● The problem
Once you have read the listing below, write all of it out again exactly.
————————
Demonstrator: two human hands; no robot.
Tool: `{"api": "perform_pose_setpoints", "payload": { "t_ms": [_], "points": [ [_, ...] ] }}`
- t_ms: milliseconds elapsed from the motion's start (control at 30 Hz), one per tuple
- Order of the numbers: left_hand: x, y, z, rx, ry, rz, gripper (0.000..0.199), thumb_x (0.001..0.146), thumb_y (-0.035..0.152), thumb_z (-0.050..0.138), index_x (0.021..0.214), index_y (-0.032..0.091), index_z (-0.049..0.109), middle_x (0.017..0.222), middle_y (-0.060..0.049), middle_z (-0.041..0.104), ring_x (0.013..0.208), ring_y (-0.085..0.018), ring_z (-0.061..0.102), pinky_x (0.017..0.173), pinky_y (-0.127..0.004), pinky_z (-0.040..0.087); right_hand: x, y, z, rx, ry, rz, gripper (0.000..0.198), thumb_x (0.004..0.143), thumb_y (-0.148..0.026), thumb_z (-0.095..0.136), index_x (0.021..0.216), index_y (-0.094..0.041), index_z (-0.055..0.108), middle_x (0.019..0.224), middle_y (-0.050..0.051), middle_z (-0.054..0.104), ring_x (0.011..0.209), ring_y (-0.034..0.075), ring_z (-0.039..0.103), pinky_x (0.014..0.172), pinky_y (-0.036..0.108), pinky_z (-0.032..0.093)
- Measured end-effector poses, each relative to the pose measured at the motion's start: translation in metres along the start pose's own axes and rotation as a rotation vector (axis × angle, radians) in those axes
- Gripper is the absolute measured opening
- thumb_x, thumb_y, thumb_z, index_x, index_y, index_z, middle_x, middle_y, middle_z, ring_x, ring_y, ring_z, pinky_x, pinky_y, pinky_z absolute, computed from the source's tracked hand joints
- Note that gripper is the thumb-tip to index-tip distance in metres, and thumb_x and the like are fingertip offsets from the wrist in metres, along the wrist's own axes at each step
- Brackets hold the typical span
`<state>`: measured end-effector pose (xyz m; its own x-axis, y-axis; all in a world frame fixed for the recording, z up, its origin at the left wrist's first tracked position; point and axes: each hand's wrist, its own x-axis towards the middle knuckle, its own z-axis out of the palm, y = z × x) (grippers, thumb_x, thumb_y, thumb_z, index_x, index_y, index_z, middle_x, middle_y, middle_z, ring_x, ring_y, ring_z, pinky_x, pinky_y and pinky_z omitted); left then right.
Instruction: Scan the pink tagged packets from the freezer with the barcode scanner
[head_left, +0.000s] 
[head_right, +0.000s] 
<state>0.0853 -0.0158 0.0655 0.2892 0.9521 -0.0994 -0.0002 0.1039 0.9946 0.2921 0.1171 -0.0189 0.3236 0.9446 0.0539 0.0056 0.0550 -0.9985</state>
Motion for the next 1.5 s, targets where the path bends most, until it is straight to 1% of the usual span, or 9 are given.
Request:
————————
● Task answer
Demonstrator: two human hands; no robot.
Tool: `{"api": "perform_pose_setpoints", "payload": { "t_ms": [_], "points": [ [_, ...] ] }}`
- t_ms: milliseconds elapsed from the motion's start (control at 30 Hz), one per tuple
- Order of the numbers: left_hand: x, y, z, rx, ry, rz, gripper (0.000..0.199), thumb_x (0.001..0.146), thumb_y (-0.035..0.152), thumb_z (-0.050..0.138), index_x (0.021..0.214), index_y (-0.032..0.091), index_z (-0.049..0.109), middle_x (0.017..0.222), middle_y (-0.060..0.049), middle_z (-0.041..0.104), ring_x (0.013..0.208), ring_y (-0.085..0.018), ring_z (-0.061..0.102), pinky_x (0.017..0.173), pinky_y (-0.127..0.004), pinky_z (-0.040..0.087); right_hand: x, y, z, rx, ry, rz, gripper (0.000..0.198), thumb_x (0.004..0.143), thumb_y (-0.148..0.026), thumb_z (-0.095..0.136), index_x (0.021..0.216), index_y (-0.094..0.041), index_z (-0.055..0.108), middle_x (0.019..0.224), middle_y (-0.050..0.051), middle_z (-0.054..0.104), ring_x (0.011..0.209), ring_y (-0.034..0.075), ring_z (-0.039..0.103), pinky_x (0.014..0.172), pinky_y (-0.036..0.108), pinky_z (-0.032..0.093)
- Measured end-effector poses, each relative to the pose measured at the motion's start: translation in metres along the start pose's own axes and rotation as a rotation vector (axis × angle, radians) in those axes
- Gripper is the absolute measured opening
- thumb_x, thumb_y, thumb_z, index_x, index_y, index_z, middle_x, middle_y, middle_z, ring_x, ring_y, ring_z, pinky_x, pinky_y, pinky_z absolute, computed from the source's tracked hand joints
- Note that gripper is the thumb-tip to index-tip distance in metres, and thumb_x and the like are fingertip offsets from the wrist in metres, along the wrist's own axes at each step
- Brackets hold the typical span
`<state>`: measured end-effector pose (xyz m; its own x-axis, y-axis; all in a world frame fixed for the recording, z up, its origin at the left wrist's first tracked position; point and axes: each hand's wrist, its own x-axis towards the middle knuckle, its own z-axis out of the palm, y = z × x) (grippers, thumb_x, thumb_y, thumb_z, index_x, index_y, index_z, middle_x, middle_y, middle_z, ring_x, ring_y, ring_z, pinky_x, pinky_y and pinky_z omitted); left then right.
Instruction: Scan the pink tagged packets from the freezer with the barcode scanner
[head_left, +0.000s] 
[head_right, +0.000s] 
<state>0.0853 -0.0158 0.0655 0.2892 0.9521 -0.0994 -0.0002 0.1039 0.9946 0.2921 0.1171 -0.0189 0.3236 0.9446 0.0539 0.0056 0.0550 -0.9985</state>
Motion for the next 1.5 s, targets where the path bends most, until it is straight to 1% of the usual span, or 9 are given.
Request:

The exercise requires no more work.